_Work to complete_
Every line below that holds the string "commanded" should be copied.

_Records from a dataset_
————
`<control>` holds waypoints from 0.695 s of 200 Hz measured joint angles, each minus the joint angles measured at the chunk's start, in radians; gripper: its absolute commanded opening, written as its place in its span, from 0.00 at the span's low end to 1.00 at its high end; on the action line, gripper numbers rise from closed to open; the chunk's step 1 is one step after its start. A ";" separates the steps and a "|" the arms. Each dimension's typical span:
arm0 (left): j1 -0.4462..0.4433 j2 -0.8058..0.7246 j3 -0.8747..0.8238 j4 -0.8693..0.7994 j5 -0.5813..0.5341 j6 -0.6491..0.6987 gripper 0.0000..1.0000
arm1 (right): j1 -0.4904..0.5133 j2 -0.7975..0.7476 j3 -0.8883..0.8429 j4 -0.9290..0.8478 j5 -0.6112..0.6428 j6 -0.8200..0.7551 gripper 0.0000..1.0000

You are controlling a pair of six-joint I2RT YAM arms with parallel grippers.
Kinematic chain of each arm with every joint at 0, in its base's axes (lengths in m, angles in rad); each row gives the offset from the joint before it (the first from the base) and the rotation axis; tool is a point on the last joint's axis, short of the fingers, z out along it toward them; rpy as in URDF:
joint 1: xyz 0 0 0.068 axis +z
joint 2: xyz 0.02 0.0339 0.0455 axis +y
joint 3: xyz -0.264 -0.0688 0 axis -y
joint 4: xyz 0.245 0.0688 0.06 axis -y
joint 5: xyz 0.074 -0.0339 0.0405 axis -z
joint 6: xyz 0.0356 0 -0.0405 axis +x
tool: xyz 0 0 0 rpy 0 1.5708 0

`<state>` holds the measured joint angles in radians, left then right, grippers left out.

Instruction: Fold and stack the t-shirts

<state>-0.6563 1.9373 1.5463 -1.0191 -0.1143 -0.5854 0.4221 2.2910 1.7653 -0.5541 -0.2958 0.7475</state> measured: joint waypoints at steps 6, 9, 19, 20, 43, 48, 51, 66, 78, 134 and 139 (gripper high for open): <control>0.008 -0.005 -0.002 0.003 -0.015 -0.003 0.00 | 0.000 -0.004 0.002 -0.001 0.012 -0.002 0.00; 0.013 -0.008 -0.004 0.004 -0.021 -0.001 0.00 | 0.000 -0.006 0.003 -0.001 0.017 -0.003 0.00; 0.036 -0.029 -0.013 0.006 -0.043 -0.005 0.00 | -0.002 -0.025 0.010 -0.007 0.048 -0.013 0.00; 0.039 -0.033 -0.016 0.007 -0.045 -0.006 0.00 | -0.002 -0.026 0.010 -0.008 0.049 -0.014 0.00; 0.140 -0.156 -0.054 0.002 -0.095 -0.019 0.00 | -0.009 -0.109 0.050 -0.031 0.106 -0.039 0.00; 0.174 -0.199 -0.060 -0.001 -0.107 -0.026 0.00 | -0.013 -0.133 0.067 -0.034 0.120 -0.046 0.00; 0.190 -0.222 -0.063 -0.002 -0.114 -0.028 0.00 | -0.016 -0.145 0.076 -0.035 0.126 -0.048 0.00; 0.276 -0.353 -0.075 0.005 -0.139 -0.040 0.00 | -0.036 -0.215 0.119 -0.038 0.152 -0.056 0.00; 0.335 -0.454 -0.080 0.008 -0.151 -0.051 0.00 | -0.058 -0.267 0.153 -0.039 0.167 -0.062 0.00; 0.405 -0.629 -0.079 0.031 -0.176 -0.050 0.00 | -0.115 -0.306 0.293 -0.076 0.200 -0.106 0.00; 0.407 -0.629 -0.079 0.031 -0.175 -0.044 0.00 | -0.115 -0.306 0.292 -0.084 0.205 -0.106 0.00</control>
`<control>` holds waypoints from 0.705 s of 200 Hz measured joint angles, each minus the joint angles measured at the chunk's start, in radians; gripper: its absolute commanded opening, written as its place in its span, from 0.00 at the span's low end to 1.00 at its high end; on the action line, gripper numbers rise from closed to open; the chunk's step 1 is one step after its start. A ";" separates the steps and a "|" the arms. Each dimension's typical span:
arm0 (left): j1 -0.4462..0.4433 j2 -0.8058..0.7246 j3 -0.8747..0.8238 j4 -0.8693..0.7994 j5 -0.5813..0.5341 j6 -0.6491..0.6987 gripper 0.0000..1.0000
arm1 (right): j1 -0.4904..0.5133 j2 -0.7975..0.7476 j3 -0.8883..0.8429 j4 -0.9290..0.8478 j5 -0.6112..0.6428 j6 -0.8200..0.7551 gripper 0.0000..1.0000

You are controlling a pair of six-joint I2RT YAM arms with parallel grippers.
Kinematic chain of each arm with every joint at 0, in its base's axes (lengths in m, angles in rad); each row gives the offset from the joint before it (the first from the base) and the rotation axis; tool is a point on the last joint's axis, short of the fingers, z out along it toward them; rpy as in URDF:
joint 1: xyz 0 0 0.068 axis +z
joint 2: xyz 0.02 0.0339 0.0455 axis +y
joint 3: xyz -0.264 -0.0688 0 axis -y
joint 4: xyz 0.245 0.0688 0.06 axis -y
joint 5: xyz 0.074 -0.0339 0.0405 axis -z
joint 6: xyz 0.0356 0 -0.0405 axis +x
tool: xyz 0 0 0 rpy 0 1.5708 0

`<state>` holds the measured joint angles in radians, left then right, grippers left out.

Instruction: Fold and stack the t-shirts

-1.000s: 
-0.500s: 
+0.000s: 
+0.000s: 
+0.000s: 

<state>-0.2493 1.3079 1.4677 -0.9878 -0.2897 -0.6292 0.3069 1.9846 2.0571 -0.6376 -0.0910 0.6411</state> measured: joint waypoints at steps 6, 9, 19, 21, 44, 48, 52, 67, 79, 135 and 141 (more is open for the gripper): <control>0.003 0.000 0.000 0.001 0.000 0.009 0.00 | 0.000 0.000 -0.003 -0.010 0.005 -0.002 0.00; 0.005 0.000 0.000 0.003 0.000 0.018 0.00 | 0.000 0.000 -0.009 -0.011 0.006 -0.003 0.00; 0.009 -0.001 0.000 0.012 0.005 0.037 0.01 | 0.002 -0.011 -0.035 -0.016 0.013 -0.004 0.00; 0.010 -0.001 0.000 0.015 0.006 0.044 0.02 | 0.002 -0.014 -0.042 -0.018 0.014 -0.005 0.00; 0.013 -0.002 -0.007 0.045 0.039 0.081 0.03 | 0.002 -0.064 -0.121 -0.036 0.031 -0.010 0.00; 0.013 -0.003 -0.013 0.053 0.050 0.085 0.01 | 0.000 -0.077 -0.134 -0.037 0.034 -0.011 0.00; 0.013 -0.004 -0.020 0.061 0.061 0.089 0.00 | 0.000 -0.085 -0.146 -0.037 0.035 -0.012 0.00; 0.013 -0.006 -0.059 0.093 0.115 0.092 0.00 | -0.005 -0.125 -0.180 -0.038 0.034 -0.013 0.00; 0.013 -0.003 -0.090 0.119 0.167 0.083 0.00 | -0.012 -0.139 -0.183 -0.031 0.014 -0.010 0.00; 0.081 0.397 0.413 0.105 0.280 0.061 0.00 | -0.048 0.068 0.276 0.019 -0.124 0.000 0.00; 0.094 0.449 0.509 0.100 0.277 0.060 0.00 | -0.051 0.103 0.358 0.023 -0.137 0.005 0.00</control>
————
_Answer box_
`<control>` holds waypoints from 0.695 s of 200 Hz measured joint angles, each minus the joint angles measured at the chunk's start, in radians; gripper: its absolute commanded opening, written as its place in its span, from 0.00 at the span's low end to 1.00 at its high end; on the action line, gripper numbers rise from closed to open; the chunk's step 1 is one step after its start. A ";" separates the steps and a "|" the arms. Each dimension's typical span:
`<control>` holds waypoints from 0.705 s of 200 Hz measured joint angles, each minus the joint angles measured at the chunk's start, in radians; gripper: its absolute commanded opening, written as its place in its span, from 0.00 at the span's low end to 1.00 at its high end; on the action line, gripper numbers rise from closed to open; the chunk's step 1 is one step after its start. A ";" separates the steps and a "|" the arms. Each dimension's typical span:

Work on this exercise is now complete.